The second floor squeeze

The Hmong Student Association will be affected by the redesign of Coffman’s second floor.

Rania Abuisnaineh

“One of the main reasons I chose to come to the U of M,” I was told once by a Hispanic student, “is because of the La Raza Cultural Center. It gave me a second home.”

Months passed since I heard these words. I didn’t know the student who uttered them, except for a brief interview I held with her on campus diversity, yet her words never lost their impact.

To a minority student on campus, the second floor space in Coffman Union is more than sacred. A whole blend of cultures brews between its walls — from Somali and Hispanic to Hmong and Native American. And for decades, these cultural groups have nestled themselves comfortably on the second floor in small spaces they each call their own.

But what happens when a handful of these well-established groups lose space in the process of redesigning the second floor?

Such will be the fate of all student groups housed in the Student Organizations Activities Center offices (distinct from the nine hard-walled cultural centers) once the redesign plan is launched. Most notable is the Hmong Minnesota Student Association, a nonprofit cultural group on campus with approximately 75 registered members and 100 to 200 in their unregistered general body.

HMSA began as the humble effort of six Hmong undergraduates 25 years ago; with much perseverance, they’ve expanded the reach of their influence to Hmong student groups in several campuses across the state — Concordia University, the University of St. Thomas and St. Catherine University, just to name a few. Even more impressive is HMSA’s Heritage Day, student-performed play productions, conferences and cultural workshops that attract authority figures in the Hmong community. It’s devastating that a group so successful and established is losing their space.
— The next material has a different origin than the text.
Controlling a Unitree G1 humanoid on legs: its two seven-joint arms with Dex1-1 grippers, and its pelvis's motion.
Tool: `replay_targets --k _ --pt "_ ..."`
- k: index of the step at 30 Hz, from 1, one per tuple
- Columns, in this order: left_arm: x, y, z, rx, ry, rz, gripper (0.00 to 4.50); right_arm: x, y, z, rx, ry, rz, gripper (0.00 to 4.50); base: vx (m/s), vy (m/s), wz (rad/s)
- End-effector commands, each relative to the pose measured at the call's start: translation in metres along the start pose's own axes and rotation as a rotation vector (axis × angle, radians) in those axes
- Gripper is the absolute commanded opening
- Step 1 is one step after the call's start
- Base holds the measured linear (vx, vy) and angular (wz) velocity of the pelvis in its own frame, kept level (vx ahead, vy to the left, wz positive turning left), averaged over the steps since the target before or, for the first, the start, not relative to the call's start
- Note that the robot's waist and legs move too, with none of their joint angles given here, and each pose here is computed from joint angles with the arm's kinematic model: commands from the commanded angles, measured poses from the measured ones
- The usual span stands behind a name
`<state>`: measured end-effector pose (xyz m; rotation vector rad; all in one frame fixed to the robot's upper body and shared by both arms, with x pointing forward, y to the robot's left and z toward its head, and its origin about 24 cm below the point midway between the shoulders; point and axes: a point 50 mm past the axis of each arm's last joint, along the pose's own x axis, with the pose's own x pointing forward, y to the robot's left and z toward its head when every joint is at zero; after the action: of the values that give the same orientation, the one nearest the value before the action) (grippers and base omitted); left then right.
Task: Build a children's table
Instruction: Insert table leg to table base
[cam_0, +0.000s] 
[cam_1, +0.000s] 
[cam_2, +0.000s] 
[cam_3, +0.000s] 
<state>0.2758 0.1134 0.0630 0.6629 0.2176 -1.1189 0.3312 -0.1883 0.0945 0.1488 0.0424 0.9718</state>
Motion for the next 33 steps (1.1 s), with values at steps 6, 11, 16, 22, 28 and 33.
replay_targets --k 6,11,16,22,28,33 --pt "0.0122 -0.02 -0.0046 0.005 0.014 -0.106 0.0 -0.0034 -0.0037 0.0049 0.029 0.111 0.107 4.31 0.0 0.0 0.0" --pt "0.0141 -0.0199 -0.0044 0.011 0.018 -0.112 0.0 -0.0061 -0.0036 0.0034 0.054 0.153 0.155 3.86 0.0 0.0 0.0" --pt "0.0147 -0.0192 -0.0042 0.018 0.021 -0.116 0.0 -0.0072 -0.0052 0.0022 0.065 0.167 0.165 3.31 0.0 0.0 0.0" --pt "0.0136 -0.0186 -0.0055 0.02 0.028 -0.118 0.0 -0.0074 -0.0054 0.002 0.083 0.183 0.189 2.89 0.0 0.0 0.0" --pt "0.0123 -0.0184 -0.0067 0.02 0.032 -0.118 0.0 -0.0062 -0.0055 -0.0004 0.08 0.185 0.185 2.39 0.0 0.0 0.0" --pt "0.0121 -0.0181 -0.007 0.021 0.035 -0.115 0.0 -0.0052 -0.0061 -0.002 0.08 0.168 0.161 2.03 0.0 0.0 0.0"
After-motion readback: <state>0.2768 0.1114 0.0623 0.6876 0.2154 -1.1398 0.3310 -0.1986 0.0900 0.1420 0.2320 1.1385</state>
“Society has a tendency to categorize all Asians as one,” HMSA’s Vice President Monica Lee said. “The University says it’s pushing us to be more diverse, but instead, they’re pushing many individual distinct groups together in a mixed-use space.”

Although I agree, we should bear in mind that the Second Floor Advisory Committee and the Board of Governors put tremendous effort in the redesign process. They sent surveys to individual student groups inquiring what they valued most in their second floor space; by contacting various universities across the nation, they also compared alternative space plans with our own. Albeit sloppy and inconsistent at times, the much-contested redesign process sought a floor plan that would be an improvement to the current one.

“The goal of our committee,” said Alec Bronston, chairman of SFAC, “is to create a lasting design that will strengthen community and will be inclusive of all students’ needs.”

This is a beautiful statement, but I question whether or not the new design reflects this mission best. Under the latest plan, all student groups in the SOAC offices will lose their privacy. The nine large hard-wall cultural centers that are saved will occupy 68 percent of the second floor, and the other 32 percent will become a mixed-use space for the remaining student groups. Despite the availability of meeting rooms and equipment storages, this new plan overlooks an elemental aspect of second floor space use: atmosphere, that ambiance of friendliness and privacy that HMSA and other SOAC groups currently enjoy.

“Our private space now is free of judgment, free of criticism, free of discrimination,” Lee said. “Together, we feel comfortable sharing certain traditions and values that others wouldn’t understand […] except our own.”

If the new design plan will deprive thriving student groups a private space to be themselves, then perhaps the University should consider other means of accommodating growing diversity.